Access to high-quality, affordable sexual and reproductive health services and information, including a full range of contraceptive methods, is fundamental to realizing the rights and well-being of women and girls, men and boys. Universal access to effective contraception ensures that all adults and adolescents can avoid the adverse health and socioeconomic consequences of unintended pregnancy and have a satisfying sexual life. Key global initiatives, including the Sustainable Development Goals and the Global Strategy for Women’s, Children’s and Adolescents’ Health, call for universal access to family planning services as a right of women and girls and crucial to a healthy life.

However, reducing the vast unmet need for family planning remains a massive challenge to countries and the global health community. Services are still poor-quality or unavailable in many settings, while service delivery and social constraints persist.

Family planning providers are at the core of health system responses to these challenges. The Global Handbook offers clear, up-to-date information and advice to help providers meet clients’ needs and inform their choice and use of contraception. The Handbook is also an excellent resource for training and can help to reinforce supervision.

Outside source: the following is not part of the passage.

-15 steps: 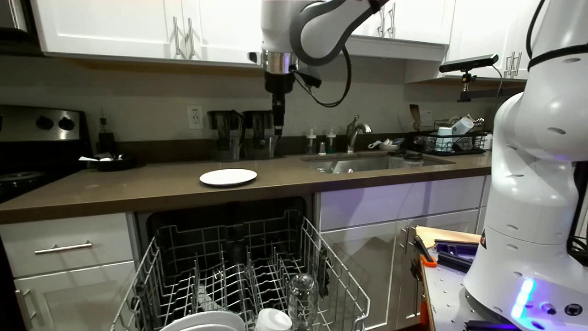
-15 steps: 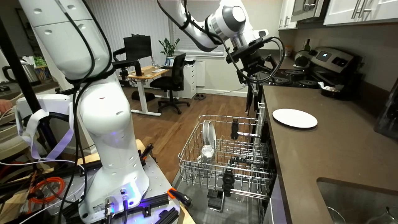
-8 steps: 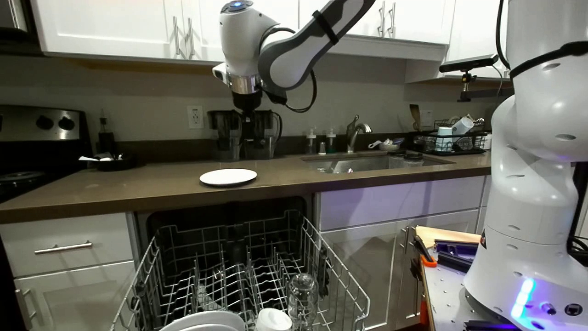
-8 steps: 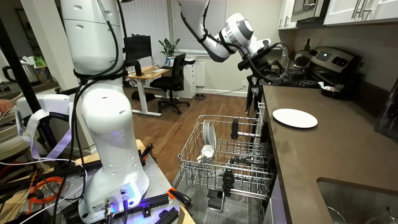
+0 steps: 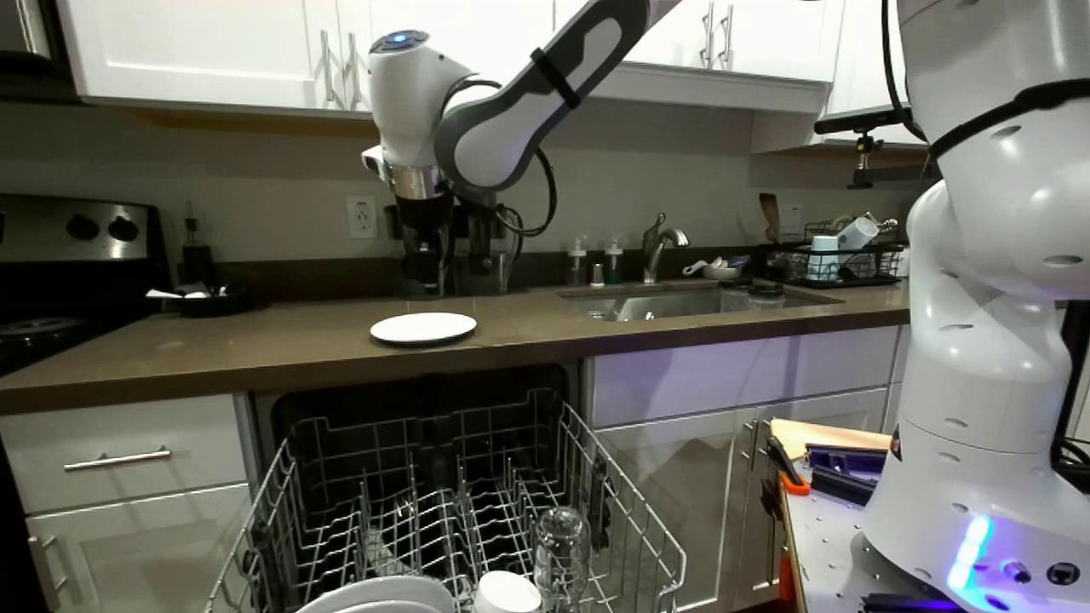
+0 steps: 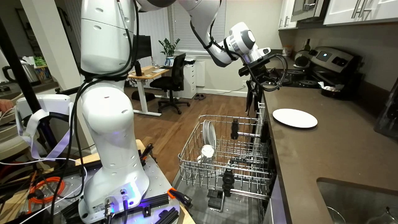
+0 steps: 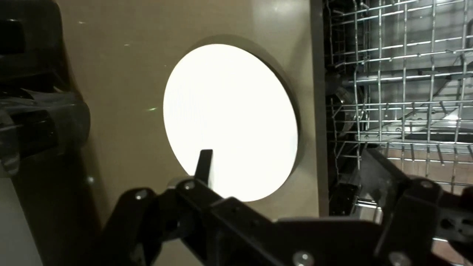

The 2018 edition of the Handbook includes new WHO recommendations that expand contraceptive choices. For example, WHO now recommends that breastfeeding women can start progestogen-only pills or contraceptive implants any time after childbirth. More contraceptive options are now included: ulipristal acetate for emergency contraception; subcutaneous injection of DMPA; and the progesterone-releasing vaginal ring. Also, guidance on starting ongoing contraception following emergency contraception is provided. An important message throughout is WHO’s recommendation that adolescent girls and young women are medically eligible to use any contraceptive method. In addition, the Handbook highlights opportunities for task sharing among providers to make contraceptive methods more available. This edition also includes the latest WHO guidance on hormonal contraception and HIV and advice for counselling clients at risk of HIV infection on their contraceptive choices.

WHO encourages all national health systems and other organizations providing family planning to consider this new edition of the Global Handbook a key document to help ensure the quality and safety of family planning services.

WHO appreciates the contributions of the many people, named in the Acknowledgements, who supported updating and expanding this edition of the Handbook. Also, WHO thanks the Johns Hopkins Bloomberg School of Public Health/Center for Communication Programs for management and the United States Agency for International Development for financial and technical support of the Handbook.